In viaggio ufficiale in Libano, il 22 marzo 2019 il segretario di Stato USA Mike Pompeo ha incontrato le tre più alte cariche istituzionali del Paese: il presidente dell’Assemblea Nazionale (il mussulmano sciita Nabih Berri), il primo ministro (il mussulmano sunnita Saad Hariri) e il presidente della Repubblica (il cristiano Michel Aoun).

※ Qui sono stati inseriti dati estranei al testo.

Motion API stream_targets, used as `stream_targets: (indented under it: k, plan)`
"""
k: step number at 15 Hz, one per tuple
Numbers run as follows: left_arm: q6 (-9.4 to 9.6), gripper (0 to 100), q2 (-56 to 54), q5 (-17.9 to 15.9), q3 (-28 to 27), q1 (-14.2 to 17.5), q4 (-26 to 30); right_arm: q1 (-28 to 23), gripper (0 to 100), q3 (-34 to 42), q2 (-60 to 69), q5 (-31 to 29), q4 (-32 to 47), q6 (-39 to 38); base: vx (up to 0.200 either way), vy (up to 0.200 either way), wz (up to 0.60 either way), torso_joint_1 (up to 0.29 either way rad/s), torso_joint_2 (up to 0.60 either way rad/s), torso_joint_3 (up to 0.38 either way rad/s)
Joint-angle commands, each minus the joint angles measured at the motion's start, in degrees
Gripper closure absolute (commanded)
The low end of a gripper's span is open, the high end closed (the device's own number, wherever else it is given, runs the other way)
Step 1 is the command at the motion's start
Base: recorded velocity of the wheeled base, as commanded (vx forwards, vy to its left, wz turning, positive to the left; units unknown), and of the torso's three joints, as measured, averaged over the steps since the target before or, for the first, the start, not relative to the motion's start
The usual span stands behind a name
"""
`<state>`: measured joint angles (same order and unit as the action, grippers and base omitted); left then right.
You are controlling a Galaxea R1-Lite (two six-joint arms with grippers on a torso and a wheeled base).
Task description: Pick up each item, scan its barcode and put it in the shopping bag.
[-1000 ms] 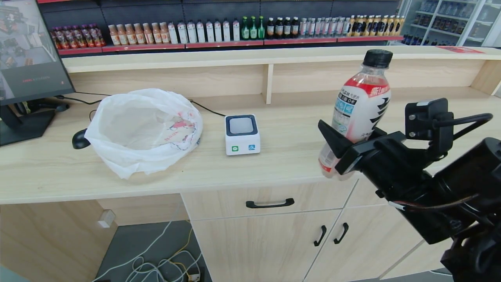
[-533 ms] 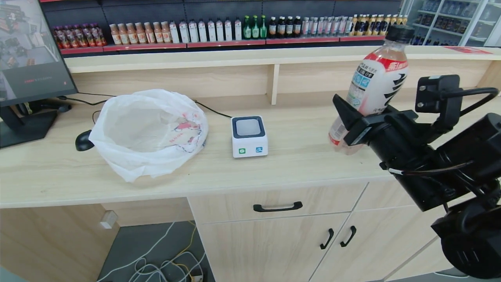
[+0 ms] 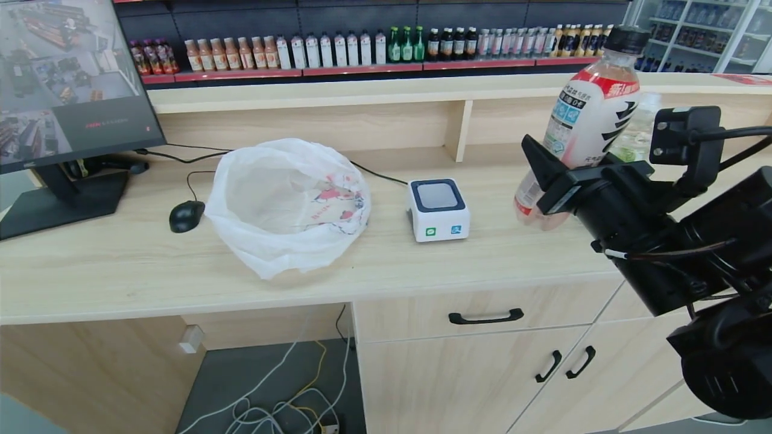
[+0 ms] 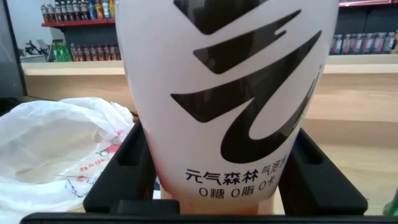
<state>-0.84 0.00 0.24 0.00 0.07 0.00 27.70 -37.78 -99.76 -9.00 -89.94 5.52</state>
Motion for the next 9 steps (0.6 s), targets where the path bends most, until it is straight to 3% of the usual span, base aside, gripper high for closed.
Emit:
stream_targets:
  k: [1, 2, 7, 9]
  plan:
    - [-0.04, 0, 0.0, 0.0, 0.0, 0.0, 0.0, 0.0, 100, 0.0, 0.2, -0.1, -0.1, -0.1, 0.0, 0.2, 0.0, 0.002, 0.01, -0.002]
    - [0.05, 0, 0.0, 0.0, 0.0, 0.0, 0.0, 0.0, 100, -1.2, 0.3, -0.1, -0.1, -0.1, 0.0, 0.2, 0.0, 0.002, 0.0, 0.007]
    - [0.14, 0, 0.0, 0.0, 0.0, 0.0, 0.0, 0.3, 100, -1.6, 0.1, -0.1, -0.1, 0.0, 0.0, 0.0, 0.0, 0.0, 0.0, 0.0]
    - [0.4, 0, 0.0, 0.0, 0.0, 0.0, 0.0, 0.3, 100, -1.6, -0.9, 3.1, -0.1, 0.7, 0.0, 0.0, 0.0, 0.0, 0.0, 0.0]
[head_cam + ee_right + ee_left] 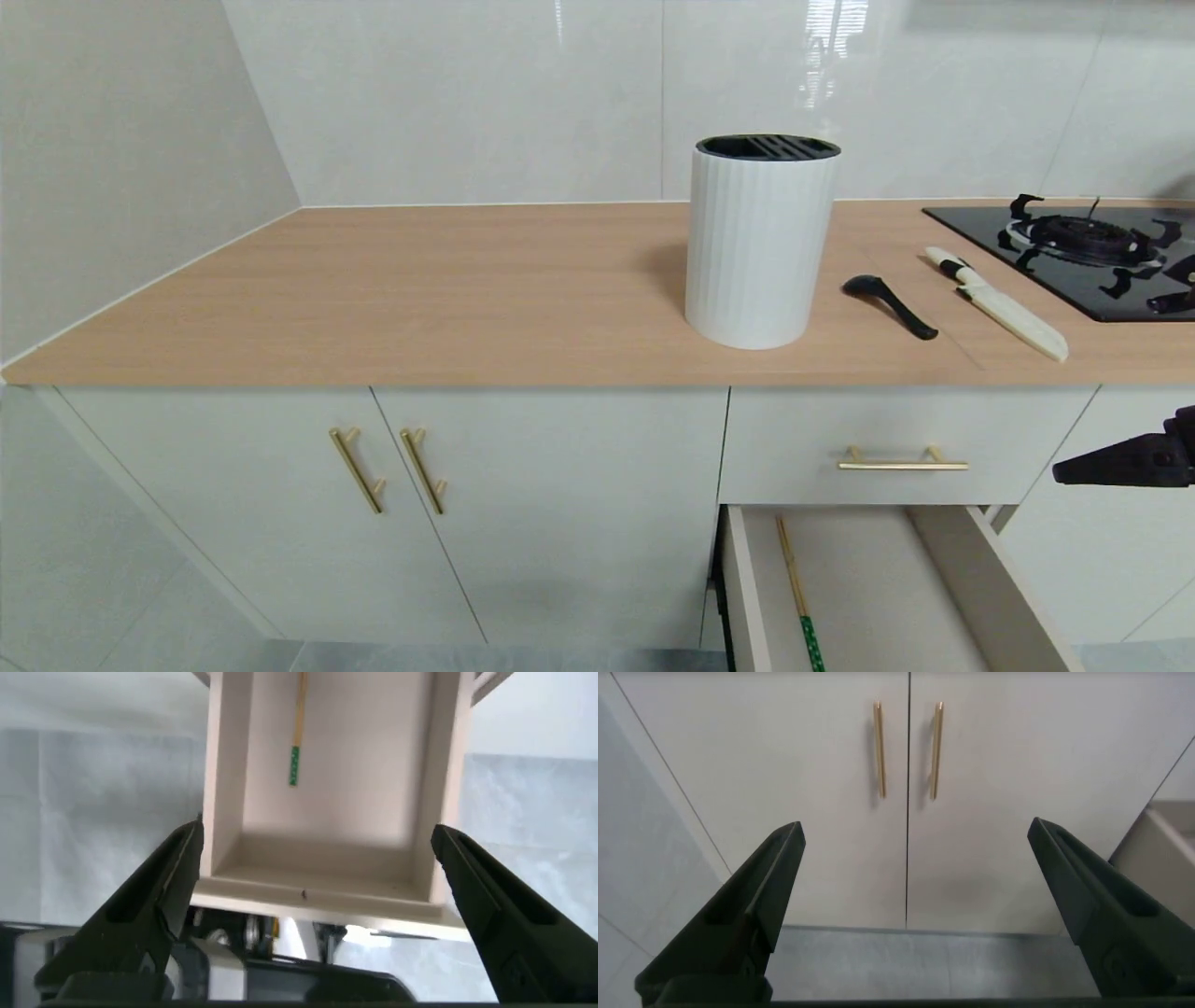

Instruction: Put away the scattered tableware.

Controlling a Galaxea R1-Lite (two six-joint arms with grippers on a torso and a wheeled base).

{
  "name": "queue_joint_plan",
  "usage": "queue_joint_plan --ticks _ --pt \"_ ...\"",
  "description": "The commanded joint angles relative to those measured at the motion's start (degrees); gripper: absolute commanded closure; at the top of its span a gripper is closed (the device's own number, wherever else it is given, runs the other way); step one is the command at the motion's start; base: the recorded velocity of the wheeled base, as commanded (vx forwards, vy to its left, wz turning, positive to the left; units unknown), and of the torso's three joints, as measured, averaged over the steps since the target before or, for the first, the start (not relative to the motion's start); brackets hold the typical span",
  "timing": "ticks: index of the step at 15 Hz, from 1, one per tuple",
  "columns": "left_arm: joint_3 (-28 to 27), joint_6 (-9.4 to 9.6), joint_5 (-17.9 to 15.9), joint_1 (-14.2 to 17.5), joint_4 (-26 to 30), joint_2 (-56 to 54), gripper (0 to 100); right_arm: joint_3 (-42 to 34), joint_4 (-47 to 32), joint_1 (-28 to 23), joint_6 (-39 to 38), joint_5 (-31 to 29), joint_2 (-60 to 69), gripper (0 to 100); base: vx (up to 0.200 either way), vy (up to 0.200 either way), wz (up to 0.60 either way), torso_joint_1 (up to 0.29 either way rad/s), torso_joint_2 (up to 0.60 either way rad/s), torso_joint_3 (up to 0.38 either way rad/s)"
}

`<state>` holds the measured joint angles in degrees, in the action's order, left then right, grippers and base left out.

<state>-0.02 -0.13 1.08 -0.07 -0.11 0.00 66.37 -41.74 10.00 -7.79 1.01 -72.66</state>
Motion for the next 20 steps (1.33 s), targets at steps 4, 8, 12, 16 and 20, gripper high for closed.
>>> queue_joint_plan --ticks 4,8,12,16,20 --pt "0.0 -0.04 0.1 0.0 0.0 0.1 0 -8.2 13.7 0.0 5.2 -1.1 1.2 0 0.000 0.000 0.00 0.189 -0.48 -0.289" --pt "0.0 -0.04 0.1 0.0 0.0 0.1 0 -7.3 30.2 -3.5 14.3 1.4 -8.3 0 0.000 0.000 0.00 0.085 -0.21 -0.117" --pt "0.0 -0.04 0.1 0.0 0.0 0.1 0 -1.4 38.6 -7.1 16.9 8.3 -20.4 0 0.000 0.000 0.00 0.000 0.00 0.000" --pt "0.0 -0.04 0.1 0.0 0.0 0.1 0 9.7 42.4 -9.9 18.6 12.0 -33.2 0 0.000 0.000 0.00 0.000 0.00 0.000" --pt "0.0 0.05 0.1 0.0 0.0 0.1 0 12.9 42.8 -10.5 18.2 19.0 -37.5 0 0.000 0.000 0.00 0.000 0.00 0.000"
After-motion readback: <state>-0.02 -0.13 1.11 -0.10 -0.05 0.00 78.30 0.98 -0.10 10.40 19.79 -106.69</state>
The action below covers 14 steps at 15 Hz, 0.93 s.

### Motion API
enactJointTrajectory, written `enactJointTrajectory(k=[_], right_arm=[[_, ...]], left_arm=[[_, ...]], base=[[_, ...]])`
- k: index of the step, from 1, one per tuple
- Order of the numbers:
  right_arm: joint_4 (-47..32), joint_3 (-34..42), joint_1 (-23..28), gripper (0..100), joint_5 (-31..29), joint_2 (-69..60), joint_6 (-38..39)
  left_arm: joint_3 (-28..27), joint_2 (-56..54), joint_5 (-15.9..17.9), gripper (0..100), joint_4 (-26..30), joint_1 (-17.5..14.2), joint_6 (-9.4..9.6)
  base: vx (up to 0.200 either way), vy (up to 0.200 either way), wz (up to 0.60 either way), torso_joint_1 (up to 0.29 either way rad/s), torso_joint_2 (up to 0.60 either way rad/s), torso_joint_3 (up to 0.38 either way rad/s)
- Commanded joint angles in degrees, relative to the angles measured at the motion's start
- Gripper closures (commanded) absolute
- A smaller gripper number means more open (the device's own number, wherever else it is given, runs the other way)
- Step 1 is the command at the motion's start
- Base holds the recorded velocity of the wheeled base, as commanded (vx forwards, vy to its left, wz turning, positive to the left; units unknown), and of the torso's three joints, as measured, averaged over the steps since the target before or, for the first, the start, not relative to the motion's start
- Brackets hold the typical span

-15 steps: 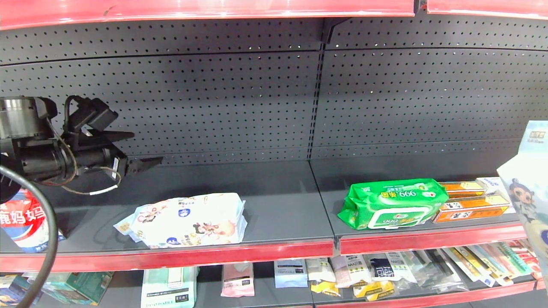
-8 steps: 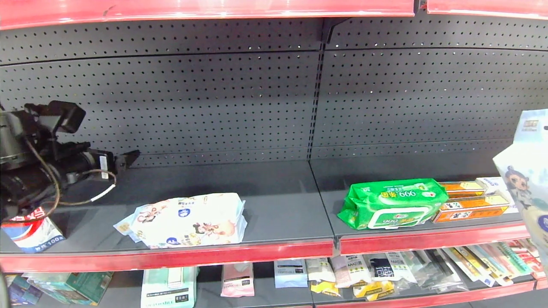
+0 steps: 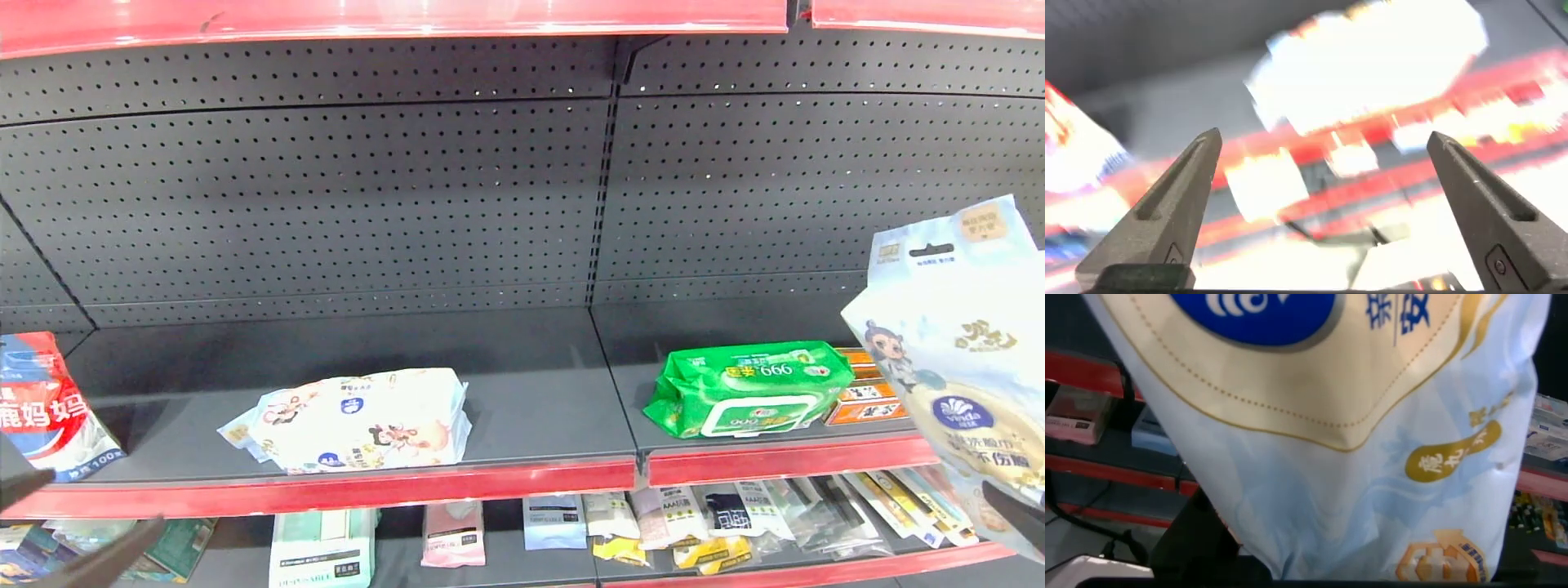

• Sulla questione energetica Pompeo ha proposto che il Libano riconosca la linea tracciata dall’ambasciatore statunitense Frederic Hof che separa le acque territoriali israeliana e libanese in modo da favorire lo sfruttamento delle riserve di gas. Gli interlocutori libanesi hanno rifiutato perché la proposta comporterebbe far passare un sesto delle acque territoriali libanesi sotto il controllo israeliano.

• Questione siriana:
  Pompeo ha cercato inizialmente di convincere il Libano ad aderire alla posizione del “piccolo gruppo” (Arabia Saudita, Stati Uniti, Francia, Giordania, Regno Unito). I libanesi gli hanno ricordato che a giugno 2012 il Libano si è impegnato ¬– su richiesta di Washington – a mantenersi neutrale (dichiarazione di Baabda) e che questa posizione non può essere modificata senza una larga concertazione.
  Pompeo ha chiesto che i rifugiati siriani vengano trattenuti in Libano per essere utilizzati come strumento di pressione sulla Siria. I libanesi hanno rifiutato perché i combattimenti sono cessati in quasi tutta la Siria, non c’è quindi ragione per non far rientrare in patria uomini di cui la Siria ha bisogno.

Dalla fine della guerra civile e la firma degli accordi di Taëf (1989) è la prima volta che i dirigenti libanesi sono concordi sugli interessi nazionali.